Serie „Die AfD und ich“ (5) – siehe Themensuche
„Christliche Werte in der Politik“, las ich vor drei Wochen auf einem Wahlplakat. Das Thema interessierte mich. Leider konnte ich nicht daran teilnehmen.
Und so informierte ich mich übers Internet, und ich las: „Gleich zu Beginn der Veranstaltung wurde der Stellenwert von christlichen Werten für das gesellschaftliche Miteinander deutlich: Nächstenliebe, Fürsorge und Hoffnung sind heute selbstverständliche und allgemeingültige Werte, die ihre Wurzel in christlichen Wertevorstellungen haben und das Zusammenleben innerhalb unserer Gesellschaft prägen.“
Wirklich?
Nächstenliebe, Fürsorge und Hoffnung hört sich gut an, sagt aber erst einmal nicht besonders viel aus. Lässt sich die Nächstenliebe mit Flüchtlingsobergrenzen vereinbaren? Oder das Prinzip Fürsorge mit der Privatisierung von Krankenhäusern? Was sind diese Werte im Alltag – auch im politischen Alltag – wirklich wert?

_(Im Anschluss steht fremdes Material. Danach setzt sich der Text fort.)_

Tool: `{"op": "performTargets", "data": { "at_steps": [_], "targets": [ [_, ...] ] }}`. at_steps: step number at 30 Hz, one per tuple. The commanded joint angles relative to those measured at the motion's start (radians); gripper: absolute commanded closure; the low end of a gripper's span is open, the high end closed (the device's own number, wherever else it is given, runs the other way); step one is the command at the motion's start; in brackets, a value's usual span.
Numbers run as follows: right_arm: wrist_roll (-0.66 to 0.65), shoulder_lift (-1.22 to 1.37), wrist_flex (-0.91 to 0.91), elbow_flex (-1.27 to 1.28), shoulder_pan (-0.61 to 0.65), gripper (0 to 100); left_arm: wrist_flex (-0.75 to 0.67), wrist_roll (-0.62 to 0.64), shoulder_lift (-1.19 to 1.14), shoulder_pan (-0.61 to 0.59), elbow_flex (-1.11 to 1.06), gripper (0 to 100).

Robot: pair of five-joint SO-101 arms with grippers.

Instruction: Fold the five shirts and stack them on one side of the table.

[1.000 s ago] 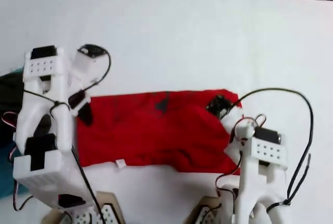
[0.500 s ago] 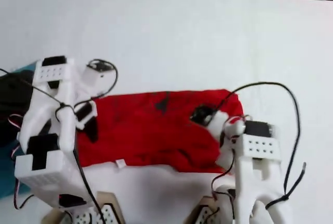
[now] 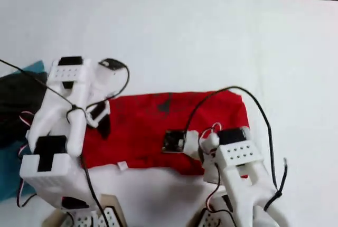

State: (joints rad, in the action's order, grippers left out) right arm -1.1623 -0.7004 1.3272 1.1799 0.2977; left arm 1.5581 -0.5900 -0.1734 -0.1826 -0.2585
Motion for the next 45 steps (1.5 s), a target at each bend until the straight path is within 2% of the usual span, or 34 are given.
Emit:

Und dann: Warum „Nächstenliebe, Fürsorge und Hoffnung“? Mit traditionell christlichen Werten verbinde ich ebenso Gehorsam, Gottesfurcht und Homophobie.

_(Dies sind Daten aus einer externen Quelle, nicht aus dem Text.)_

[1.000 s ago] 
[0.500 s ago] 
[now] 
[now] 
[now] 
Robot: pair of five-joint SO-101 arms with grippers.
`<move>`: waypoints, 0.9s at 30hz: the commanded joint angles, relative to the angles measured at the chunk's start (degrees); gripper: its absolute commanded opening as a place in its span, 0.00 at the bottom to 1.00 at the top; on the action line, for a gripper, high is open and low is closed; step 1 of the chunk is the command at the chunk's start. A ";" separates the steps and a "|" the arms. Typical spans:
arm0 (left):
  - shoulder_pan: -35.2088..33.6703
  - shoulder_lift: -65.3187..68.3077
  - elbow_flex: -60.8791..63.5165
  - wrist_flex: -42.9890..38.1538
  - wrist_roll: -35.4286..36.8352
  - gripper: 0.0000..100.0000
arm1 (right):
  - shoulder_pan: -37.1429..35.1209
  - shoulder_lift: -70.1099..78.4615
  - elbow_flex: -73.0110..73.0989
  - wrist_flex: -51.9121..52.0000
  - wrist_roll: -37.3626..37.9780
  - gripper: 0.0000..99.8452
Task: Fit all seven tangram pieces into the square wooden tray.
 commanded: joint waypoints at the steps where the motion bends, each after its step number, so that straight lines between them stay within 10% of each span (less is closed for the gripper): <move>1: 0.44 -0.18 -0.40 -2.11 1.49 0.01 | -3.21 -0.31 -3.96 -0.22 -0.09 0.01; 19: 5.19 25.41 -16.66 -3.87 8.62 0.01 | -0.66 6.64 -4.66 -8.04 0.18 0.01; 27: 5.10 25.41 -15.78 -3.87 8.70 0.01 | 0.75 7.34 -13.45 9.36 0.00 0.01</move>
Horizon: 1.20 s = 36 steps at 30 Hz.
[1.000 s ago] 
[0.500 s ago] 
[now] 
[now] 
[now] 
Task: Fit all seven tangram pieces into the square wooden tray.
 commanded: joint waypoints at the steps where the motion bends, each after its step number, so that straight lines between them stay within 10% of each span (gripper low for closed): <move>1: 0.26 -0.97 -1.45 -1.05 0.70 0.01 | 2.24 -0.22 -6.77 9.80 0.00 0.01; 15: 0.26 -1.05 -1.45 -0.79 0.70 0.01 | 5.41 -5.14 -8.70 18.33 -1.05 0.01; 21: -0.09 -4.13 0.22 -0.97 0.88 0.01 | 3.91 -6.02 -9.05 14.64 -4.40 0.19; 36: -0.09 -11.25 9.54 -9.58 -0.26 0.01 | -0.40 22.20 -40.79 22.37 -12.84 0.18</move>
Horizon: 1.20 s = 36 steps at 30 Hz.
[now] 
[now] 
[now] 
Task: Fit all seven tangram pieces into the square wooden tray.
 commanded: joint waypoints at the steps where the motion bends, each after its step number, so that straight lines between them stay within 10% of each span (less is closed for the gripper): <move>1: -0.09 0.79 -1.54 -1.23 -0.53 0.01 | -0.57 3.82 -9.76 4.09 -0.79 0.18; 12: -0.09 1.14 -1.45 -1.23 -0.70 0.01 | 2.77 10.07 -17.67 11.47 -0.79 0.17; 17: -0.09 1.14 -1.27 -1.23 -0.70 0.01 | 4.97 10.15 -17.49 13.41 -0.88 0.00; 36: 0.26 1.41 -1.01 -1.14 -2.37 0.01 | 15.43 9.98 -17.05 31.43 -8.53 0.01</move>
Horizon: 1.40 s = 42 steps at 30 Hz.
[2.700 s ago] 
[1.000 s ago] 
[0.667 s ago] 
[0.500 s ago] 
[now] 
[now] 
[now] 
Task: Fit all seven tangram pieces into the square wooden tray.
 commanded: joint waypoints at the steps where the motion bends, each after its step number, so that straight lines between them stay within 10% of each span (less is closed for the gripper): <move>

Der ehemalige Weihbischof Jaschke meinte, dass christliche Werte zusammengenommen eine „gemeinsame Grundlage“ für Staat und Politik bilden könnten. Dieser Meinung kann ich mich nicht anschließen. Die Werte in unserer Gesellschaft können wir nur gemeinsam entwickeln, Christinnen und Moslems, Atheisten und Nationalistinnen. Alle gesellschaftlichen Gruppen sollten sich daran beteiligen.
Geht das überhaupt? Haben wir eigentlich eine gemeinsame Basis?

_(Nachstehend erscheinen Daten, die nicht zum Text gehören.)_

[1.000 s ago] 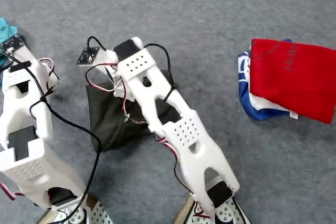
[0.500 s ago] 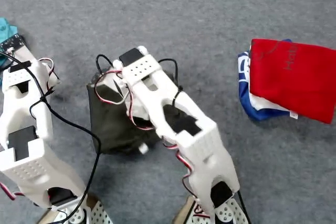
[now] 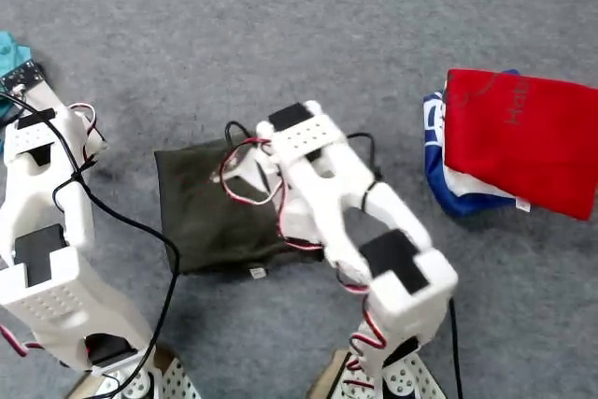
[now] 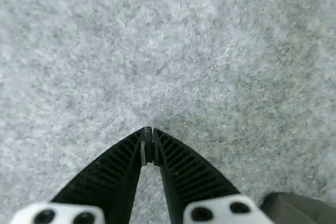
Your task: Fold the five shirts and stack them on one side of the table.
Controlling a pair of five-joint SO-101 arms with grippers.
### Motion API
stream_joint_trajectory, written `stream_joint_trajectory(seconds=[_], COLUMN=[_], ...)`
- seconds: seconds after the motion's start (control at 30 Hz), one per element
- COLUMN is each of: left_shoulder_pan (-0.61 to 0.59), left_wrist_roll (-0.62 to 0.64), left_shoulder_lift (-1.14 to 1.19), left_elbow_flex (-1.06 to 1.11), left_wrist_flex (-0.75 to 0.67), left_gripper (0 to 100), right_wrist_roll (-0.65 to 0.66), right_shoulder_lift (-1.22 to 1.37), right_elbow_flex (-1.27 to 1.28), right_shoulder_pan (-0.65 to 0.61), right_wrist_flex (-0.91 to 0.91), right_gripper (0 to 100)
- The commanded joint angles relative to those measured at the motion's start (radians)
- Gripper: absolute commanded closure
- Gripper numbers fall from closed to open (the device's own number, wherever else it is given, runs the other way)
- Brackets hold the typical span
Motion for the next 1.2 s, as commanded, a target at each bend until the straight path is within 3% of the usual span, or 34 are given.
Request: stream_joint_trajectory(seconds=[0.0,0.23,0.5,0.8,0.93,1.17], left_shoulder_pan=[-0.012,-0.009,-0.009,-0.008,0.009,0.103], left_wrist_roll=[-0.005,-0.005,-0.005,-0.005,-0.012,-0.120], left_shoulder_lift=[-0.008,-0.008,-0.008,-0.015,-0.018,-0.019], left_elbow_flex=[-0.052,-0.052,-0.051,-0.044,-0.078,-0.305], left_wrist_flex=[-0.009,-0.008,-0.006,-0.002,0.075,0.396], left_gripper=[98,98,98,98,98,98], right_wrist_roll=[0.009,-0.018,-0.048,-0.043,-0.043,-0.049], right_shoulder_lift=[-0.124,-0.021,0.481,0.983,1.087,0.858], right_elbow_flex=[-0.041,-0.311,-0.802,-1.592,-1.850,-1.675], right_shoulder_pan=[0.016,0.038,0.107,0.133,0.107,0.128], right_wrist_flex=[0.014,-0.160,-0.269,-0.107,0.006,0.021], right_gripper=[99.5,99.5,99.5,99.5,99.5,99.5])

Ja, ich glaube, dass wir tatsächlich ein gemeinsames Interesse haben. Und das ist nicht die Nächstenliebe, das ist auch nicht der Egoismus. „Jeder Mensch“, sagte einmal mein ehemaliger Supervisor Horst Kämpfer, „jeder Mensch will Bedeutung.“ Und diese Bedeutung können wir uns nur schwer selber machen. Sie muss uns vor allem von anderen gegeben werden.
Weil wir uns nicht genügend beachten, fühlen sich viele Menschen benachteiligt und ausgegrenzt und in ihren Einstellungen, Wünschen und Werten nicht wahrgenommen. Ich glaube, dass genau auch darin eine Ursache für die derzeitigen politischen Entwicklungen liegt. Dass viele Menschen es leid sind, übersehen zu werden, und laut werden mit ihrem Wunsch: Nimm! Mich! Wahr!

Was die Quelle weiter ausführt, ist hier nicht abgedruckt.